第239話 甦るあの日の恋のジレンマ


 朝食を済ませると、あらためて所長に挨拶に行った。


「こちらはもっといて頂いても一向に構わないんですよ。何しろ、まだダンジョンの方も落ち着いてませんし……」

 社交辞令ではなく、本当に引き止めたいのだろう。俺じゃなくてヴァリアスの方をだが。


「そんなもん、まずは地元のテメエらで何とかしろよ。それで本当にダメだったら来てやるよ。

 この蒼也がな」

 と、軽く突き飛ばすように奴が俺の背中を叩いた。

 

 本来、このような大規模災害が発生した場合、近隣の町や村にいるハンターは強制的に緊急ミッションの義務を果たさねばならない。

 今回のように王都にまで災厄が降りかかる可能性があるなら尚更だ。


 だが所長はそこのところはグッと飲み込んだようだ。

 なにしろ相手はAランクどころか、伝説のSS級。

 因幡の白兎どころか、ドラゴンの鱗を剥がすようなサメである。

 ヘタにご機嫌を損ねて、それこそ王都が一晩で地上から消える可能性をはらんでいるからだ。

 

「すいません、散々お世話になったのですが……」

 いつも謝ることしか出来ないが、今回はちょっとだけフォローしておくことも忘れないようにした。


「ただこれは奴の見立てですが、ダンジョンはもうこれ以上暴れないかもしれないですよ。

 もちろんあくまでこいつ個人の考えですけどね」

 

 俺は奴からそれぞれのダンジョンがすでに落ちつき始めた事を聞いていた。

 すでに管理人地の天使たちは職務に戻り、暴走は収まっているとか。

 管理責任や調査とか他の問題は残っているが、それは俺達の出番じゃない。


「本当ですか?!」

 所長は細い目を開いてヴァリアスを見たが、それに対して奴は肩を揺すってフンっと鼻を鳴らしただけだった。

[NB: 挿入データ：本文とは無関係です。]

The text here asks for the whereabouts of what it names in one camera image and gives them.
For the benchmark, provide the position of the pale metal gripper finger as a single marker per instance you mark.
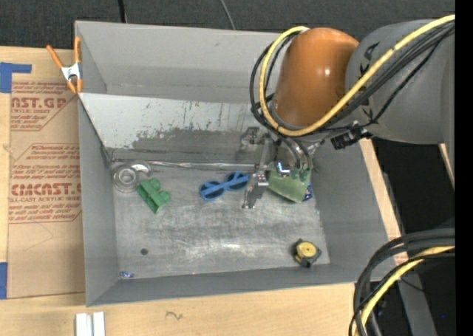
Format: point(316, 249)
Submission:
point(253, 194)
point(249, 144)

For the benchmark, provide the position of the green sponge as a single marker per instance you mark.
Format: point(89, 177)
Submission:
point(286, 187)

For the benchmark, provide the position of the blue sunglasses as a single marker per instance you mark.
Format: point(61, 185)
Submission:
point(218, 187)

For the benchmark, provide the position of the blue packet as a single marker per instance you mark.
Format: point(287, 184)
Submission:
point(309, 192)

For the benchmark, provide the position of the grey metal bin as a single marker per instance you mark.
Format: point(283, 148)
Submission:
point(207, 231)

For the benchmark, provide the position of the yellow and black tape measure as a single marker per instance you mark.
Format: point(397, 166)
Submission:
point(307, 252)

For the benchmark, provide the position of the green toy block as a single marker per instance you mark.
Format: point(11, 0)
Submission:
point(153, 196)

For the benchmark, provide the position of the clear glass jar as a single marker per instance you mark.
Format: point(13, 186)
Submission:
point(125, 177)

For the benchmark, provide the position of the small blue wrapper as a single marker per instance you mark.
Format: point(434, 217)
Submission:
point(126, 274)

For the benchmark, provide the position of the brown cardboard board red print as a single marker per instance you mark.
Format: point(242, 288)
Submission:
point(40, 238)

「わかりました。ヴァリアス様の御見立てならば間違いないでしょう。おかげで少し安心いたしました」

 ふぅと、息を吐きながら所長は肩から力を抜いた。


 それから玄関まで見送ると言う所長と副長をなんとか言いくるめて、応接室の前で別れた。

 そこで階段を降りながら、ちょうど上下から死角になった踊り場で転移した。


 跳んだ先は便座穴のある個室、トイレだった。

 俺たちは久しぶりに王都のギルドにやって来た。

 買い物するならやはり王都のギルドが一番品揃えがいいだろうから、ヴァリアスに王都に行きたいと頼んでおいたのだ。


 仕方ないがまたトイレ転移である。

 前までは新しく町に入る際は一度税関を通るというルールを決めていたが、今回はストレートに侵入だ。

 でもハンターなら入管税は免除だしと、俺も段々いい加減になってきた。


 実はヘタに門番に身バレして、ギルドに連絡されたくなかったのだ。

 ゆっくり落ち着いて買い物したいのに、なんだかんだと付きまとわれたくない。

 身分不相応な接待をされていると、小心パンピーな俺は気疲れしてしょうがないのだ。


「さんきゅ、ヴァリアス。

 あと念のために言っておくけど、俺に続いてすぐに出て来ないでくれよ」


 もうラブホからワザと別々に出る不倫カップルのセリフみたいで嫌なのだが、注意しておかないとこいつはすぐ俺にくっついて来る。

 前から懸念しているが、トイレの個室から男2人同時に出てくるところなんか見られたくないのだ。


「いちいち小さいこと気にする男だな。そんなの堂々としてりゃあ誰も気にしねえよ」

 そっと開けようとしていたドアが、バンと勢いよく開いた。同時に背中を強く押されて俺は勢いよく飛び出す恰好となった。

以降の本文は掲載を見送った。